[Material for the task]
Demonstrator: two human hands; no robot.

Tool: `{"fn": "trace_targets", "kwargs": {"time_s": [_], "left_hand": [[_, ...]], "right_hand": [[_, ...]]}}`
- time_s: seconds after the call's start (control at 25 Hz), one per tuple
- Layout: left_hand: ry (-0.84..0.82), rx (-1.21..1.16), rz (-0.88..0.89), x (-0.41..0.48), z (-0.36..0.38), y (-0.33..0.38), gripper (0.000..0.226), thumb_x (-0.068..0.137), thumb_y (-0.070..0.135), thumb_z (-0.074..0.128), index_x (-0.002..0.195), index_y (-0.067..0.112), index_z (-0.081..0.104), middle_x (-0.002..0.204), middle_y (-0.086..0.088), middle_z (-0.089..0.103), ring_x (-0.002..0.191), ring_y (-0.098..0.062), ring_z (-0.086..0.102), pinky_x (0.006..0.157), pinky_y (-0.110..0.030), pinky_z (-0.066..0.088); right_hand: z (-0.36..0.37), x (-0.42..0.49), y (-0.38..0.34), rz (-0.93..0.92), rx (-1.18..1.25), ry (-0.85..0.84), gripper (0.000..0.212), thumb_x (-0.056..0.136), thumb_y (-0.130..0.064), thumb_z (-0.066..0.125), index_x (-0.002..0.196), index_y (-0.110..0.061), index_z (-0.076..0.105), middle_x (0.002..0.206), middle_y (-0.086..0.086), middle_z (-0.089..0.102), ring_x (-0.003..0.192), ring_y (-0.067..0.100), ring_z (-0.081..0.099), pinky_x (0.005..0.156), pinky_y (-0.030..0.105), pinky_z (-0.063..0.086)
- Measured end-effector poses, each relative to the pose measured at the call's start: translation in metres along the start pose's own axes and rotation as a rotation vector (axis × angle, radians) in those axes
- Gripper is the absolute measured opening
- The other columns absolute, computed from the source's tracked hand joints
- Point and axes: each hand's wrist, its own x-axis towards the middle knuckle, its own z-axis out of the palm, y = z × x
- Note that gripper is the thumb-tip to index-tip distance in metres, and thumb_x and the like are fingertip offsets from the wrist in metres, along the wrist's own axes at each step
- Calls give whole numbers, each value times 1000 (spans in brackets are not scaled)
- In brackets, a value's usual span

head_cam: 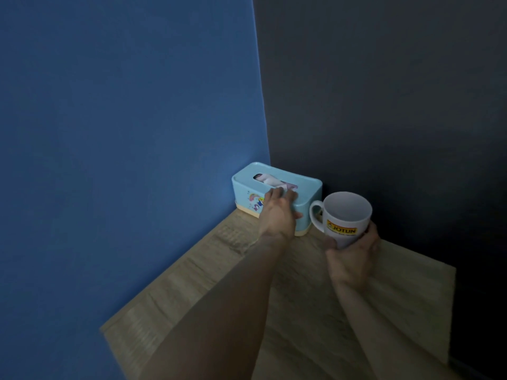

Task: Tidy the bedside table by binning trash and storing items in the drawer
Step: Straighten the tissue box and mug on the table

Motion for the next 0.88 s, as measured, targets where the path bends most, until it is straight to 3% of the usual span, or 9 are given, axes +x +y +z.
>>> {"fn": "trace_targets", "kwargs": {"time_s": [0.36,0.72,0.88], "left_hand": [[-39,30,27,-3,-9,-1,52,86,17,62,136,15,46,136,-10,46,125,-26,36,104,-38,35],[-33,-84,-14,0,-12,-3,50,86,13,63,133,13,49,142,-10,41,131,-25,30,108,-35,27],[-102,-95,36,3,-7,-5,54,86,17,63,136,12,45,145,-11,36,136,-26,26,112,-34,22]], "right_hand": [[-3,-2,-2,17,5,-14,88,70,-5,73,142,-9,22,140,18,37,126,34,42,95,42,41],[0,0,6,-36,4,-26,86,73,-10,72,142,-9,21,139,21,40,123,37,45,92,41,43],[-2,-3,6,-23,13,-8,87,72,-16,74,142,-11,22,138,17,45,124,33,46,92,33,40]]}}
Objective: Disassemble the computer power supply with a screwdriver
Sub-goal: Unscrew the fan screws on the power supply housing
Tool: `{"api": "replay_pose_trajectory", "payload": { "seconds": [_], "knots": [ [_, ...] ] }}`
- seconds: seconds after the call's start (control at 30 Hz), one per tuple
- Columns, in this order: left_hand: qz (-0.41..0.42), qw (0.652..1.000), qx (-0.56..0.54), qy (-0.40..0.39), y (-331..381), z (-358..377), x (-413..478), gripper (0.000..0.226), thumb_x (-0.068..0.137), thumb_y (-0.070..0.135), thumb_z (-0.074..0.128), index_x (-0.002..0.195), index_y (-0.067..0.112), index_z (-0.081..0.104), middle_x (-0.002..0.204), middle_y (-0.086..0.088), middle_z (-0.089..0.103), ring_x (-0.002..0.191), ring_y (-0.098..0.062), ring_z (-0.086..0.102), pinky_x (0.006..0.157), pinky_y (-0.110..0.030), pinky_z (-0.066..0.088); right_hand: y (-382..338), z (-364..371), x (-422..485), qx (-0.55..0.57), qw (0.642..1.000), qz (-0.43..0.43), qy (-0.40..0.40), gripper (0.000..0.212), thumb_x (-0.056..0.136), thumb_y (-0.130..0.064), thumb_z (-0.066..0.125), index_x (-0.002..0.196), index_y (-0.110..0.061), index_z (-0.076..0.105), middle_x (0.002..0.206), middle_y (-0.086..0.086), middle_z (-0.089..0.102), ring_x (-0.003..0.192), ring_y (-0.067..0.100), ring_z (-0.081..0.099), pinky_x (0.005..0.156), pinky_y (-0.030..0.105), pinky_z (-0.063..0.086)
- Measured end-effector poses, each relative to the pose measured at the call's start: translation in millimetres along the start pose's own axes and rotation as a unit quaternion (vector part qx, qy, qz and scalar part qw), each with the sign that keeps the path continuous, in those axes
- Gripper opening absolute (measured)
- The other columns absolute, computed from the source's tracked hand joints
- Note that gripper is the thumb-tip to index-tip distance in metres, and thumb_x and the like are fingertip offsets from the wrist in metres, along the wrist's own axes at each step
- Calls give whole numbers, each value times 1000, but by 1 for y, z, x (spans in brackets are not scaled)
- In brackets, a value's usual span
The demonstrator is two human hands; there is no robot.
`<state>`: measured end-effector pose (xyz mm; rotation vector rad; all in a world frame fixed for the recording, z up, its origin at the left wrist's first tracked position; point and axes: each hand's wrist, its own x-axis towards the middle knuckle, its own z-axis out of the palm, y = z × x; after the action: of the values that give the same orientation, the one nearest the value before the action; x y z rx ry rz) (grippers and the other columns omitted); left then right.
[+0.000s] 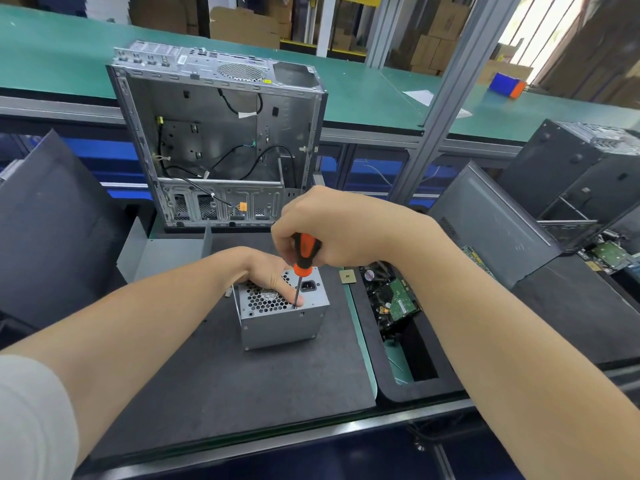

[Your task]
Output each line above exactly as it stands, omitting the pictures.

[Result]
Demonstrator: two human hands; no robot.

Tool: `{"fn": "trace_targets", "kwargs": {"time_s": [_], "left_hand": [[_, ...]], "right_hand": [[_, ...]]}}`
- time_s: seconds after the call's start (control at 25 Hz), one per tuple
- Layout: left_hand: ry (-0.84..0.82), rx (-1.21..1.16), rz (-0.88..0.89), x (-0.41..0.48), z (-0.36..0.38), y (-0.33..0.38), gripper (0.000..0.226), thumb_x (-0.068..0.137), thumb_y (-0.070..0.135), thumb_z (-0.074..0.128), index_x (-0.002..0.195), index_y (-0.067..0.112), index_z (-0.081..0.104), middle_x (-0.002..0.204), middle_y (-0.086..0.088), middle_z (-0.089..0.103), ring_x (-0.002..0.191), ring_y (-0.098..0.062), ring_z (-0.086..0.102), pinky_x (0.006..0.157), pinky_y (-0.110..0.030), pinky_z (-0.066..0.088); right_hand: z (-0.36..0.37), x (-0.42..0.49), y (-0.38..0.34), rz (-0.93..0.92), rx (-1.18..1.25), ry (-0.85..0.84), gripper (0.000..0.212), thumb_x (-0.056..0.136), thumb_y (-0.130..0.064), thumb_z (-0.066..0.125), index_x (-0.002..0.196), index_y (-0.110..0.061), index_z (-0.076..0.105), middle_x (0.002..0.206), middle_y (-0.086..0.086), middle_z (-0.089..0.102), ring_x (-0.003..0.192), ring_y (-0.067..0.100), ring_z (-0.081..0.099), pinky_x (0.005..0.156), pinky_y (-0.030..0.105), pinky_z (-0.063..0.086)
- Measured end-effector poses, each relative to the pose measured at the call's start: translation in metres along the start pose's own axes and rotation as a rotation vector (axis × angle, radians) in those axes
- Gripper is the absolute measured opening
- The other columns absolute, computed from the source's tracked hand joints
- Point and axes: each hand's wrist, its own x-axis towards the middle knuckle, its own z-axis out of the palm, y = z × x
- Note that gripper is the thumb-tip to index-tip distance in metres, and thumb_x and the like are fingertip offsets from the wrist in metres, along the wrist's own axes at each step
- Calls give whole numbers, each value times 1000 (spans in brackets are not scaled)
- In brackets, a value's usual span

head_cam: 

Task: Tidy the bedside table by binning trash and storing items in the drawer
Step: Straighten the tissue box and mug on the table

Motion for the next 0.88 s, as measured, targets where the path bends most, until it is straight to 3% of the usual span, or 9 are given, axes +x +y +z.
>>> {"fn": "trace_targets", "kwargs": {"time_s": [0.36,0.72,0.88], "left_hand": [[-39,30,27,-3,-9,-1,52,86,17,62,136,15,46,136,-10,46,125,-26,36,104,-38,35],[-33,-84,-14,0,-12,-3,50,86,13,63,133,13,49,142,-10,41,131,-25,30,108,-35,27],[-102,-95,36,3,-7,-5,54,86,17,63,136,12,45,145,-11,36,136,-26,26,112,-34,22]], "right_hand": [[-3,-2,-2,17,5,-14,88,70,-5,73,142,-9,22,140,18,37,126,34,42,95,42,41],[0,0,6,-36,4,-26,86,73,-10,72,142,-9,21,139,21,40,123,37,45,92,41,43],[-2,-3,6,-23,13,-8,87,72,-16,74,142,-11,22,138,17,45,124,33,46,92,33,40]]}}
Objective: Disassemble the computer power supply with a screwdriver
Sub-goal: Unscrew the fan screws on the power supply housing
Tool: `{"api": "replay_pose_trajectory", "payload": { "seconds": [_], "knots": [ [_, ...] ] }}`
- seconds: seconds after the call's start (control at 30 Hz), one per tuple
- Columns, in this order: left_hand: qz (-0.41..0.42), qw (0.652..1.000), qx (-0.56..0.54), qy (-0.40..0.39), y (-331..381), z (-358..377), x (-413..478), gripper (0.000..0.226), thumb_x (-0.068..0.137), thumb_y (-0.070..0.135), thumb_z (-0.074..0.128), index_x (-0.002..0.195), index_y (-0.067..0.112), index_z (-0.081..0.104), middle_x (-0.002..0.204), middle_y (-0.086..0.088), middle_z (-0.089..0.103), ring_x (-0.002..0.191), ring_y (-0.098..0.062), ring_z (-0.086..0.102), pinky_x (0.006..0.157), pinky_y (-0.110..0.030), pinky_z (-0.066..0.088); right_hand: y (-382..338), z (-364..371), x (-422..485), qx (-0.55..0.57), qw (0.642..1.000), qz (-0.43..0.43), qy (-0.40..0.40), gripper (0.000..0.212), thumb_x (-0.056..0.136), thumb_y (-0.130..0.064), thumb_z (-0.066..0.125), index_x (-0.002..0.196), index_y (-0.110..0.061), index_z (-0.076..0.105), middle_x (0.002..0.206), middle_y (-0.086..0.086), middle_z (-0.089..0.102), ring_x (-0.003..0.192), ring_y (-0.067..0.100), ring_z (-0.081..0.099), pinky_x (0.005..0.156), pinky_y (-0.030..0.105), pinky_z (-0.063..0.086)
- Measured end-effector poses, each relative to the pose measured at the call's start: translation in millimetres along the start pose's own axes and rotation as a unit quaternion (vector part qx, qy, qz and scalar part qw), each with the sign that keeps the path continuous, in those axes
- Gripper opening absolute (measured)
- The other columns absolute, computed from the source's tracked hand joints
- Note that gripper is the thumb-tip to index-tip distance in metres, and thumb_x and the like are fingertip offsets from the wrist in metres, along the wrist's own axes at each step
- Calls give whole numbers, each value times 1000, but by 1 for y, z, x (spans in brackets are not scaled)
- In brackets, a value's usual span
The demonstrator is two human hands; there is no robot.
`<state>`: measured end-effector pose (xyz mm; rotation vector rad; all in a world frame fixed for the recording, z up, its origin at the left wrist's first tracked position; point and axes: each hand's wrist, its own x-axis towards the middle knuckle, its own z-axis out of the palm, y = z × x; after the action: of the values that give the same orientation, the one nearest the value before the action; x y z rx ry rz) (grippers and the other columns omitted); left then right.
[+0.000s] 

Nothing more is required for this exercise.